§ WHAT IS NEEDED
Transcribe, exactly and without pictures, the lines below from the line with "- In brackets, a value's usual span" to the line with "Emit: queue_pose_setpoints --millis", both ends included, and no others.

········

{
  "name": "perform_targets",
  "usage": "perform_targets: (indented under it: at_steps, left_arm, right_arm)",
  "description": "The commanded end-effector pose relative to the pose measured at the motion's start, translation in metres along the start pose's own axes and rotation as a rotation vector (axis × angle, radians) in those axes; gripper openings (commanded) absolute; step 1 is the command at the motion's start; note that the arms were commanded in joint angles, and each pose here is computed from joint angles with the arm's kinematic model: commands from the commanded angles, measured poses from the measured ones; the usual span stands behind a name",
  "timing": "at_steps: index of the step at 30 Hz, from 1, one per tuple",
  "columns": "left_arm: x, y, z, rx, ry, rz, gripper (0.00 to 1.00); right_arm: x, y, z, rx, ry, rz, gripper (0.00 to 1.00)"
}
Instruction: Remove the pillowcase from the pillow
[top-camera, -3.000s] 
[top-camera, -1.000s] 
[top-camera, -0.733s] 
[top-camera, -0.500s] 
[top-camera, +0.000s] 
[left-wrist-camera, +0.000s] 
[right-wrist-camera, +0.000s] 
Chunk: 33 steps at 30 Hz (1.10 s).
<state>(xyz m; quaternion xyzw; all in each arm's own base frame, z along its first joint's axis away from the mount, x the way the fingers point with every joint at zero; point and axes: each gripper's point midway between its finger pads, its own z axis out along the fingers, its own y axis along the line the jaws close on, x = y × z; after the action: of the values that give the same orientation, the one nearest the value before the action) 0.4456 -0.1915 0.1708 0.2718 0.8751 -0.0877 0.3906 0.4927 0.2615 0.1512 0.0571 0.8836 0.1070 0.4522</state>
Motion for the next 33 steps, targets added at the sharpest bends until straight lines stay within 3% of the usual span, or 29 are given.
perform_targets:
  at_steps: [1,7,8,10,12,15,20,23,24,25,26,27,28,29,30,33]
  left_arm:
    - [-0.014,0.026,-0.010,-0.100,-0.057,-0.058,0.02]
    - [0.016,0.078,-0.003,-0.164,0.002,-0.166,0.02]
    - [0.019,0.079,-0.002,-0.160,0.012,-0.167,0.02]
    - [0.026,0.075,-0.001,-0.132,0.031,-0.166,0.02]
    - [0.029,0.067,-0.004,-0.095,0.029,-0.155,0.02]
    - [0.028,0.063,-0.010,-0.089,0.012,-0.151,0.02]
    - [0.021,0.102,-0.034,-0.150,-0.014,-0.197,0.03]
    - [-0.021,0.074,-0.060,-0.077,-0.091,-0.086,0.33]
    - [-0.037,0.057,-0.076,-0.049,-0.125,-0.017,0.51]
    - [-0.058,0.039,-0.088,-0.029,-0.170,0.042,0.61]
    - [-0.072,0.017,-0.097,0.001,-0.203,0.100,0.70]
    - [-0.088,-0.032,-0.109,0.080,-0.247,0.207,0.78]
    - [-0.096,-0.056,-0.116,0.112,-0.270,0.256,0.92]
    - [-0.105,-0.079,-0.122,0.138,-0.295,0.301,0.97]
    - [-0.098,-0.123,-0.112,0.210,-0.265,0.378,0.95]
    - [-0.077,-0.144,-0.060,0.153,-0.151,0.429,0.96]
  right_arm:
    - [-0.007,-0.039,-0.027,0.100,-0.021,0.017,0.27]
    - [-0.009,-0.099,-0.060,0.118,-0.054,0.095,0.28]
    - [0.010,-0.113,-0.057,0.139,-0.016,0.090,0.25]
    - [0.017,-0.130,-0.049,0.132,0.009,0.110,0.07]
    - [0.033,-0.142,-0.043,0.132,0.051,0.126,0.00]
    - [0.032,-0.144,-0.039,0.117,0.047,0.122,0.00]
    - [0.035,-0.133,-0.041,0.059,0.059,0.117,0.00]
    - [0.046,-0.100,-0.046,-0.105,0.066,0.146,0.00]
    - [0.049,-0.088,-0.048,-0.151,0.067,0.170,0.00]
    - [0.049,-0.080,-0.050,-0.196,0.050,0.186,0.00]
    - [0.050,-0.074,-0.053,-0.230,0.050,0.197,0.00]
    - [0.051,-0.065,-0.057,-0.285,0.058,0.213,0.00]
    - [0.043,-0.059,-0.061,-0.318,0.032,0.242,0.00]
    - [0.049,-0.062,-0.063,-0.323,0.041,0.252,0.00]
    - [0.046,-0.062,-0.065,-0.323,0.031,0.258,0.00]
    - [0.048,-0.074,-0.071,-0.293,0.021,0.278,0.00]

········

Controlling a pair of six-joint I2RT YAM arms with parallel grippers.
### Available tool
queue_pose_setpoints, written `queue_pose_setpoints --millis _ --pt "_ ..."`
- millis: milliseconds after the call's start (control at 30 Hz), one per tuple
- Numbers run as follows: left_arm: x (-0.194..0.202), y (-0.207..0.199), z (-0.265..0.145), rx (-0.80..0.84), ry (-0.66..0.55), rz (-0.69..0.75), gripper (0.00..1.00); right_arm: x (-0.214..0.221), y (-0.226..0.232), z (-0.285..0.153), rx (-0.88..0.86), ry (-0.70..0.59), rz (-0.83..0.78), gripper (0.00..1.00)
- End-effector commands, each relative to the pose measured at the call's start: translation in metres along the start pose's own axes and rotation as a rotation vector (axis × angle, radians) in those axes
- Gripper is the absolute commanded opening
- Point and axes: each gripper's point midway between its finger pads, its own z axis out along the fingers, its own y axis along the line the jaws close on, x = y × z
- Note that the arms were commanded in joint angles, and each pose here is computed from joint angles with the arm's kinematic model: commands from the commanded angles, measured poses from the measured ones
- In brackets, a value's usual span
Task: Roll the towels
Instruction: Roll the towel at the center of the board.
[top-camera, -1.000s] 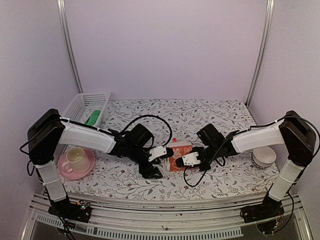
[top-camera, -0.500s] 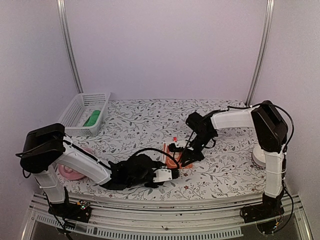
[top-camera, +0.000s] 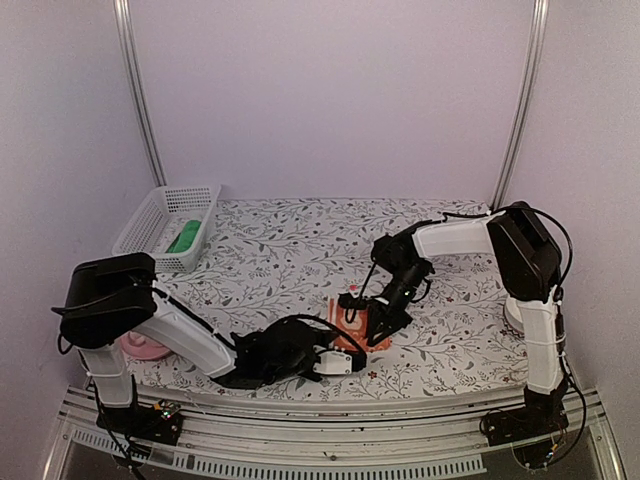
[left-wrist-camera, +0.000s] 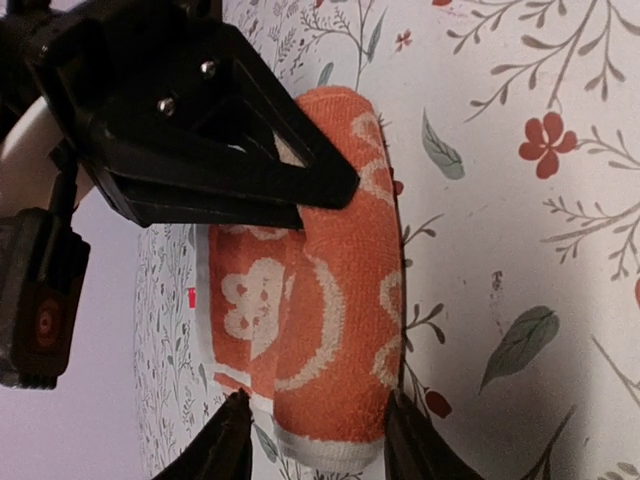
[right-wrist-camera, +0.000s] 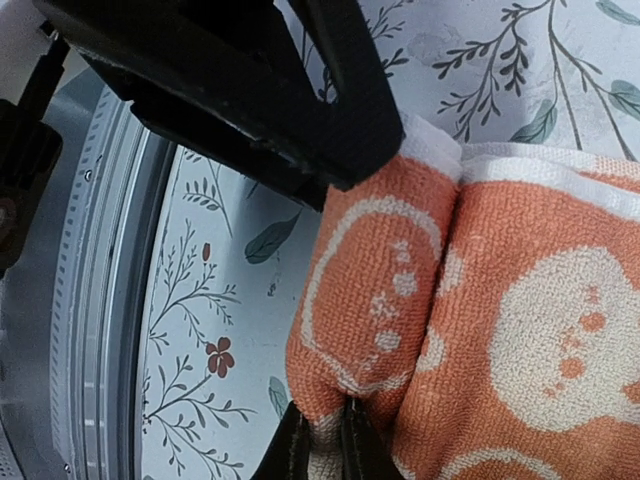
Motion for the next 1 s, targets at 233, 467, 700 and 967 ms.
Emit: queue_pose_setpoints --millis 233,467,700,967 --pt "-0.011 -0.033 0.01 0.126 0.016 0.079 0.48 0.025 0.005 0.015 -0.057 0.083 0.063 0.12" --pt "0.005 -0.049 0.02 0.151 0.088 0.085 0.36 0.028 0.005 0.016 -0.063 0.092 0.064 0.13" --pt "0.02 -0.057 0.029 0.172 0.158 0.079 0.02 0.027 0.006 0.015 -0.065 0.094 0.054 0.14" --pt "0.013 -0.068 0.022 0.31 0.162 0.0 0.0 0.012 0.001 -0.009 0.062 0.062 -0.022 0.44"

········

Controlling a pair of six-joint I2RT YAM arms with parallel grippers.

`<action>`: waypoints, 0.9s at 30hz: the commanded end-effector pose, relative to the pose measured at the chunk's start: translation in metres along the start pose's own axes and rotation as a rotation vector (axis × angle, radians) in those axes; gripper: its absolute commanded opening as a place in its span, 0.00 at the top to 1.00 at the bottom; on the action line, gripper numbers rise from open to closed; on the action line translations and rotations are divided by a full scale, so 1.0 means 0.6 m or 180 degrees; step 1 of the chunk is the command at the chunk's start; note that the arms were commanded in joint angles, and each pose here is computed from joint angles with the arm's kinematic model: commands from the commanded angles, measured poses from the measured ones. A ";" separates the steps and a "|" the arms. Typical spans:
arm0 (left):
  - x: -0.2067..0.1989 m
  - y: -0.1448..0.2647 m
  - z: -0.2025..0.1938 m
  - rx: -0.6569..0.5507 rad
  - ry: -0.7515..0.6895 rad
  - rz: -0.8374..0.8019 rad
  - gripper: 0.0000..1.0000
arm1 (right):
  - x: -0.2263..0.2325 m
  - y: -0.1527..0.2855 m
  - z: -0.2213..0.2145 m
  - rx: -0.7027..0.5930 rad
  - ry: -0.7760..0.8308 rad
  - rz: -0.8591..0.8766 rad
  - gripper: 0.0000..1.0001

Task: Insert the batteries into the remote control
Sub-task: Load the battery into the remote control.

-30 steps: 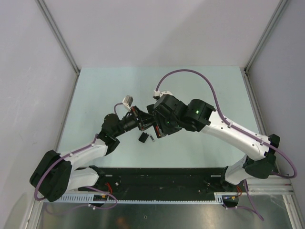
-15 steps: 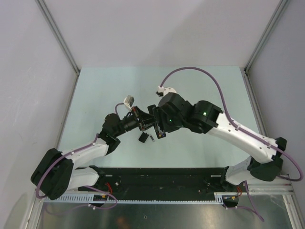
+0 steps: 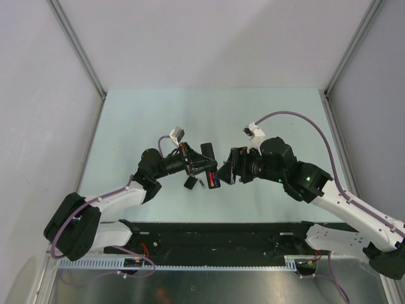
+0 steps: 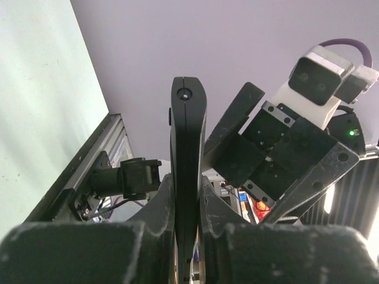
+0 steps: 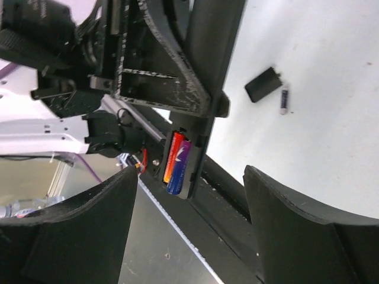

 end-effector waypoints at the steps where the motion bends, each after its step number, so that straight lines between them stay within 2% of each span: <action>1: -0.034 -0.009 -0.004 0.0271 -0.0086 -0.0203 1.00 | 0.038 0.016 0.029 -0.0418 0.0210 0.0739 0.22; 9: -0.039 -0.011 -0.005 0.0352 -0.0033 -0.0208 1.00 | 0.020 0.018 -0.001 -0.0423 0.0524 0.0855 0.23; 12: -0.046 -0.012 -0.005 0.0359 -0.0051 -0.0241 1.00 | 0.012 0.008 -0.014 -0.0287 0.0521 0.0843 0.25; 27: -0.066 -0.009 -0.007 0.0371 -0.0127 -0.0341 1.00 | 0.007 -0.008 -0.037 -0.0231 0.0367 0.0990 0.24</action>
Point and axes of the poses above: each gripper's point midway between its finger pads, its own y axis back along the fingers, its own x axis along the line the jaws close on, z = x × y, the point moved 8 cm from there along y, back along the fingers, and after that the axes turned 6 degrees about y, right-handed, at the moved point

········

§ WRITTEN RESPONSE
- In brackets, a value's usual span
Task: Roll the towels
Instruction: Roll the towel at the center of the board.
[top-camera, -1.000s] 
[top-camera, -0.500s] 
[top-camera, +0.000s] 
[left-wrist-camera, +0.000s] 
[right-wrist-camera, +0.000s] 
Motion for the next 1 s, targets at 233, 467, 700 and 967 ms.
Emit: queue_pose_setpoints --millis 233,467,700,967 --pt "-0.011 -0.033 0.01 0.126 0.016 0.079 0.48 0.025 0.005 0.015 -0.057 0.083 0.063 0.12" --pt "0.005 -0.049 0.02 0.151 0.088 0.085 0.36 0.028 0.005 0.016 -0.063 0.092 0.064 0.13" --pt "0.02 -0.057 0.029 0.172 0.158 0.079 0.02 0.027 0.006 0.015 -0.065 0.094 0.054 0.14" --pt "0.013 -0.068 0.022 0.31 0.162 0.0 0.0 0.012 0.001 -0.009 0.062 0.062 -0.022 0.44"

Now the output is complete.